◆ Task requirements: Leave no line out; reproduce the listing exactly.

:::::

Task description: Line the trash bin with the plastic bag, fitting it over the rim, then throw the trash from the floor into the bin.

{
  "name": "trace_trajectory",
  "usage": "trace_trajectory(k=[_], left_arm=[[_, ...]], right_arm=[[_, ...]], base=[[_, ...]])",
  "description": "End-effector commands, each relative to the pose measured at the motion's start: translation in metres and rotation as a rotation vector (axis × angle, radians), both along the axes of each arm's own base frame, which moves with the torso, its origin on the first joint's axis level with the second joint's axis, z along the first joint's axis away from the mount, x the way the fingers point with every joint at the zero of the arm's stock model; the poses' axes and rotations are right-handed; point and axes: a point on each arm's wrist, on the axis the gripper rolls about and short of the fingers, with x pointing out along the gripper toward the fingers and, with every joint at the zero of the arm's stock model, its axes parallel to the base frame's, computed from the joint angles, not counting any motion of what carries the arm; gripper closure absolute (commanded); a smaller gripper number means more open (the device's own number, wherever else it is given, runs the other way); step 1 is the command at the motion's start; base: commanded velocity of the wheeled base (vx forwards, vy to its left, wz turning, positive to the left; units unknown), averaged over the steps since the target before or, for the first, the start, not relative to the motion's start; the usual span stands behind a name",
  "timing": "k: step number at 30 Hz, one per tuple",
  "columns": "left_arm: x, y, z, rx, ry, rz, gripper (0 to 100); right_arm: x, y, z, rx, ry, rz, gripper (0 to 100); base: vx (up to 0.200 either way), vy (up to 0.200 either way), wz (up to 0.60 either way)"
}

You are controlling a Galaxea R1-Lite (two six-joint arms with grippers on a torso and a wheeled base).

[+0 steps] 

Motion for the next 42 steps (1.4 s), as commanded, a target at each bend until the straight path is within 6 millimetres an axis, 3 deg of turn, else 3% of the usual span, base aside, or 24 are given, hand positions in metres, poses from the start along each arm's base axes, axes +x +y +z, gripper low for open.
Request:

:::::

◆ Task output:
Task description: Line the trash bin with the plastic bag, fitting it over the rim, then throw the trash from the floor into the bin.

{
  "name": "trace_trajectory",
  "usage": "trace_trajectory(k=[_], left_arm=[[_, ...]], right_arm=[[_, ...]], base=[[_, ...]])",
  "description": "End-effector commands, each relative to the pose measured at the motion's start: translation in metres and rotation as a rotation vector (axis × angle, radians), both along the axes of each arm's own base frame, which moves with the torso, its origin on the first joint's axis level with the second joint's axis, z along the first joint's axis away from the mount, x the way the fingers point with every joint at the zero of the arm's stock model; the poses' axes and rotations are right-handed; point and axes: a point on each arm's wrist, on the axis the gripper rolls about and short of the fingers, with x pointing out along the gripper toward the fingers and, with every joint at the zero of the arm's stock model, its axes parallel to the base frame's, computed from the joint angles, not counting any motion of what carries the arm; gripper closure absolute (commanded); a smaller gripper number means more open (the device's own number, wherever else it is given, runs the other way); step 1 is the command at the motion's start; base: commanded velocity of the wheeled base (vx forwards, vy to its left, wz turning, positive to the left; units unknown), averaged over the steps since the target before or, for the first, the start, not relative to the motion's start; the usual span stands behind a name",
  "timing": "k: step number at 30 Hz, one per tuple",
  "columns": "left_arm: x, y, z, rx, ry, rz, gripper (0 to 100); right_arm: x, y, z, rx, ry, rz, gripper (0 to 100); base: vx (up to 0.200 either way), vy (up to 0.200 either way), wz (up to 0.60 either way)"
}

You are controlling a Galaxea R1-Lite (two six-joint arms with grippers on a torso and a wheeled base).

[+0 steps] 

Motion for the next 42 steps (1.4 s), as commanded, a target at each bend until the straight path is within 6 millimetres an axis, 3 deg of turn, else 3% of the usual span, base aside, or 24 are given, hand positions in metres, poses from the start along each arm's base axes, axes +x +y +z, gripper low for open.
Request:

The exercise output is complete.